Tennis Loyalists Protest Pickleball Takeover of Empty Courts
Buck Brogan
Mockitor Emeritus of Generational Disdain
Senior Contributor, Generational Trends

On a cloudy Saturday morning, a dozen tennis players gathered near the chain-link fence of their local park. The courts behind them, freshly striped for pickleball, hummed with the sharp pop-pop-pop of a dozen matches.
For many, it wasn’t the sound that hurt most. It was the sight. Four miniature courts, each buzzing with players, had replaced two full-sized tennis courts that once sat mostly empty. “It’s not about how often we used them,” one man in a faded U.S. Open cap insisted. “It’s about the principle.”
The irony hung in the air, almost as heavy as the damp smell of early spring. For years, the tennis courts had been quiet enough to host the occasional dog walker or rollerblader. Balls rarely echoed off the backboards. Nets sagged. Yet now, with pickleball’s surge, those spaces were suddenly valuable again—at least as a point of contention.

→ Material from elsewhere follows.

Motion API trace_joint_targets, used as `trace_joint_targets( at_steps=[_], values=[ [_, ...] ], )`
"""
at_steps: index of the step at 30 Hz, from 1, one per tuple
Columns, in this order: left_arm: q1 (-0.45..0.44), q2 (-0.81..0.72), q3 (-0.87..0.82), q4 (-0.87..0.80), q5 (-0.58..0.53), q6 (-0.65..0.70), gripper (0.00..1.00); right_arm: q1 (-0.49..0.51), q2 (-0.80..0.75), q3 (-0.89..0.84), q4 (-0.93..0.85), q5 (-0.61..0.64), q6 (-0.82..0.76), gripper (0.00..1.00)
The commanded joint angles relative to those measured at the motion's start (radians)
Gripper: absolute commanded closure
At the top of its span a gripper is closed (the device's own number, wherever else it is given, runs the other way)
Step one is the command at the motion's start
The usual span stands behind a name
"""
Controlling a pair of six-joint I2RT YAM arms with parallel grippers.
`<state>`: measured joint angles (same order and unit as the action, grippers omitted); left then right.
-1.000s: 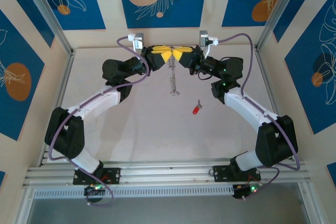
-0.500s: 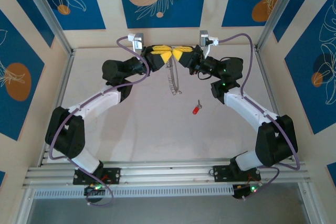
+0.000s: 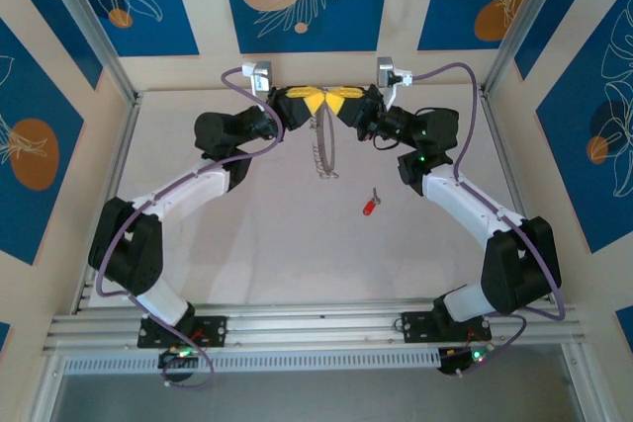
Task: Put the keys on the keyring
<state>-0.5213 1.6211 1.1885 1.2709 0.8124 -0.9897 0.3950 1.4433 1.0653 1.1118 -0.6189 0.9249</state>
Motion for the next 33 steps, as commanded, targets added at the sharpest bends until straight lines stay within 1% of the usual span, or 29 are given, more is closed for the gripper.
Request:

Some spoke of tradition, invoking the graceful arc of a serve or the satisfying thwack of a well-placed volley. Others leaned on nostalgia, remembering the courts as social hubs in decades past. But when asked how often they played, the answers wavered. “More before,” one admitted. “Before they took them.”

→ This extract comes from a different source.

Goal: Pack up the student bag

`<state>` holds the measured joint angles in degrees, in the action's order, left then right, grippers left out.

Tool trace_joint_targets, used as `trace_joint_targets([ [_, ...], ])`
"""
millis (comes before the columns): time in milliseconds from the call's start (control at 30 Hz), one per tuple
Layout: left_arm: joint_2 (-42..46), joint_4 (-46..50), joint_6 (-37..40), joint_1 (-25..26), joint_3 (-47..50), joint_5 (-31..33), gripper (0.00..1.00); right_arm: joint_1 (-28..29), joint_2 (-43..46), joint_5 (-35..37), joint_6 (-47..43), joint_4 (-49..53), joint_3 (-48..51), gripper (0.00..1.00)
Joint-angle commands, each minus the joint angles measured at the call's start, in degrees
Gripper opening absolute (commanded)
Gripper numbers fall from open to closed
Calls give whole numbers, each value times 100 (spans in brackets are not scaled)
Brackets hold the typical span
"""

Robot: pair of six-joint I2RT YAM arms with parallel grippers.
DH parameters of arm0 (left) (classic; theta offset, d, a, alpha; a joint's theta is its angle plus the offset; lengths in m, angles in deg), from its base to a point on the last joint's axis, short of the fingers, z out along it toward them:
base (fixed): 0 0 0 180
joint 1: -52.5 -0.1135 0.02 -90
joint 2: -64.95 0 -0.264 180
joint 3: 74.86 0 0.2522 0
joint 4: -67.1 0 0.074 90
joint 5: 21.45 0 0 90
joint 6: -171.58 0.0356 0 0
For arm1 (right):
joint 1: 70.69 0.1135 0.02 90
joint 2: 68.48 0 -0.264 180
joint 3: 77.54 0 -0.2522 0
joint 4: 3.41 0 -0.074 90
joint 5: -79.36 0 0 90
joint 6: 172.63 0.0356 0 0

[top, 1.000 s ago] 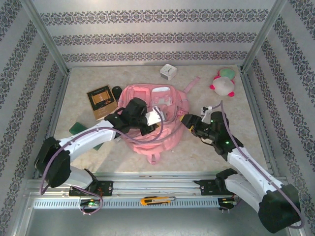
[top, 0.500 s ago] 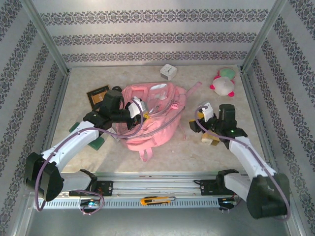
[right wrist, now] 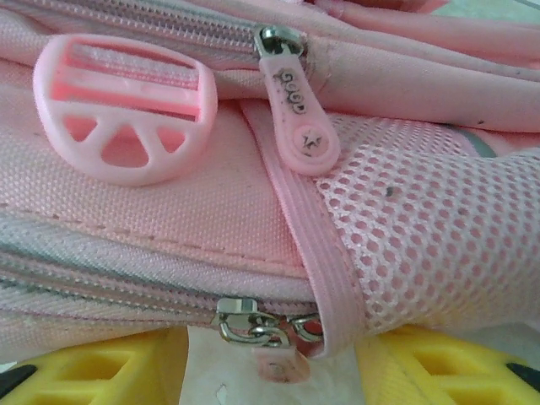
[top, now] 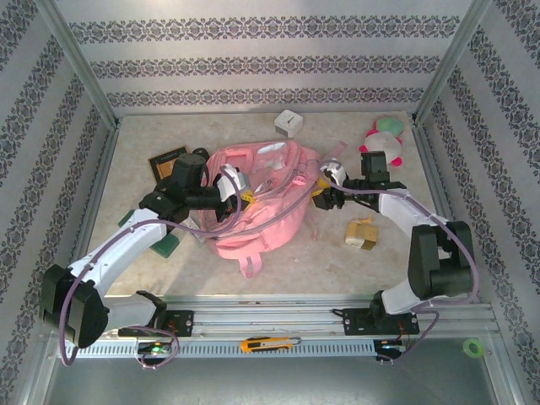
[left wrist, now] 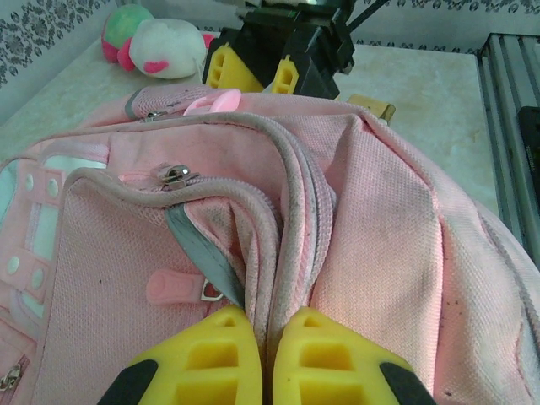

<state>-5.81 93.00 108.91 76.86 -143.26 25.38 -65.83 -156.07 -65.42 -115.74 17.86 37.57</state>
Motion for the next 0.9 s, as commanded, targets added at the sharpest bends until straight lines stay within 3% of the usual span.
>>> trace_joint_targets([
  [0,258,-806,-81,-62,-96,-529,0,-20,-147,-833,-224,14,-327,51],
  [100,229,-813,-81,-63,-123,-500,0,-21,-242,-924,-245,101,-465,41],
  [333,138,-714,19,-63,-135,361,0,-106,-6,-888,-211,321,-400,1],
  [667,-37,-421,41,-11,-353,2149,0,-117,478,-56,134,985,-368,0],
  [867,-180,-154,-18,120,-571,2529,0,86,675,129,246,1635,-442,0],
])
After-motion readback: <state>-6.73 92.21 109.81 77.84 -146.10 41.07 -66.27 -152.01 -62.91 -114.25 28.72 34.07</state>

Have you ever noticed how scarcity feels sharper when someone else is enjoying what you ignored? It’s hard to let go, even of something you didn’t fully claim.

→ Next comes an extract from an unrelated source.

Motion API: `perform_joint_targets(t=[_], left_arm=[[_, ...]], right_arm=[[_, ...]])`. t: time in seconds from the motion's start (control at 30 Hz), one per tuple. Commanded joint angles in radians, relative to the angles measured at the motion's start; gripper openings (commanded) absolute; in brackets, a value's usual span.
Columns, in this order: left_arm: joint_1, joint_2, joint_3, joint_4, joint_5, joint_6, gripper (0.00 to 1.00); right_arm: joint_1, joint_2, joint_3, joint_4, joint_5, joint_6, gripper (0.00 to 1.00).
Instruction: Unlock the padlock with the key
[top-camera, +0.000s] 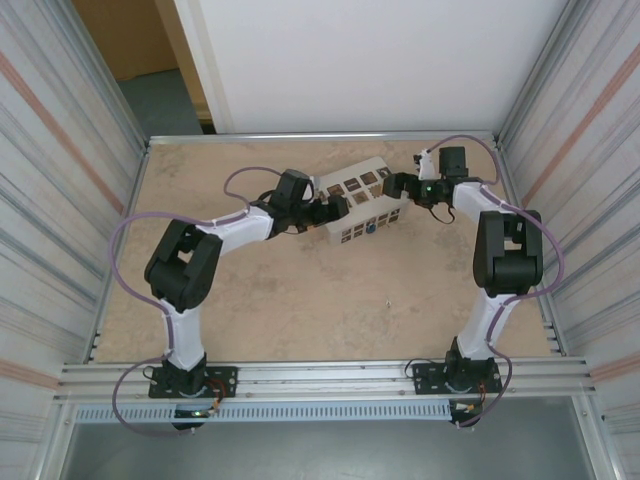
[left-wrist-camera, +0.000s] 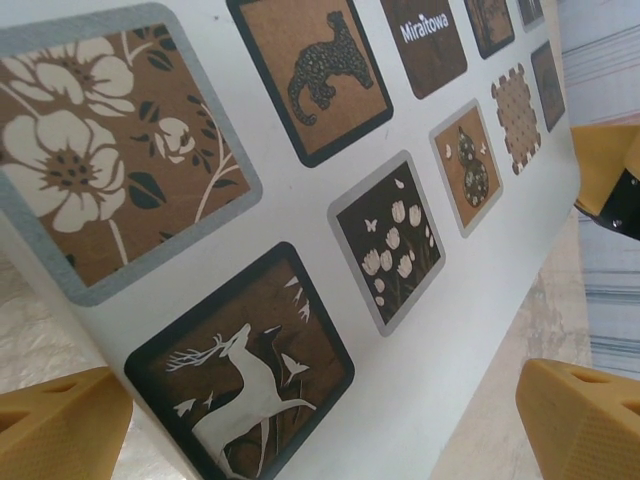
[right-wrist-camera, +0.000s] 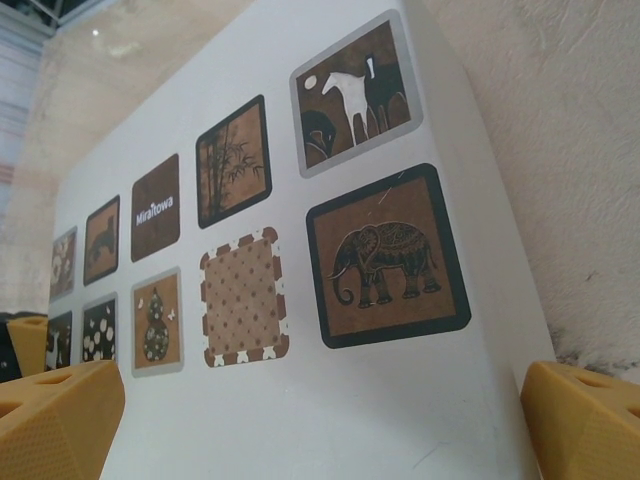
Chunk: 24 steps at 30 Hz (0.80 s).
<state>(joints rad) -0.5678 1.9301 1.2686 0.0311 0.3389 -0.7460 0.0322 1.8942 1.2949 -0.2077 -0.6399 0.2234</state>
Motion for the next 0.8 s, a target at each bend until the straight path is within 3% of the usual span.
perform_joint_targets(t=[0.0,0.77], left_arm=[[0.004,-0.049,-0.012,0.009,0.013,0.009,0.99],[0.101,-0.132,-0.049,-0.067,0.036,0.058,0.99]], right_arm=[[0.044,-0.053,-0.029,-0.045,-0.051,-0.010,1.00],[0.239,-0.194,-0.201,-0.023,0.025,0.068,1.00]])
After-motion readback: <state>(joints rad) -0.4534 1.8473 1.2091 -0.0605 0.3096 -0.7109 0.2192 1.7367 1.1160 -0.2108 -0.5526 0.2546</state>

The local parks department defends the shift, pointing to surging pickleball demand and declining tennis participation. “We’re meeting the needs of the community,” the recreation director said, watching as teenagers, retirees, and young parents rotated through the new setup.
Still, tennis loyalists vow to keep pushing back. Some have petitioned for dedicated “tennis-only” hours. Others plan to stage rallies, complete with banners and vintage wooden rackets. Whether these efforts are about saving a sport or salvaging a sense of ownership remains unclear.
By noon, the protesters had thinned out. A few lingered at the fence, watching as the pickleball games rolled on, the sound carrying across the park. In the distance, an unused tennis court at another park sat quietly in the sun, waiting for someone to notice.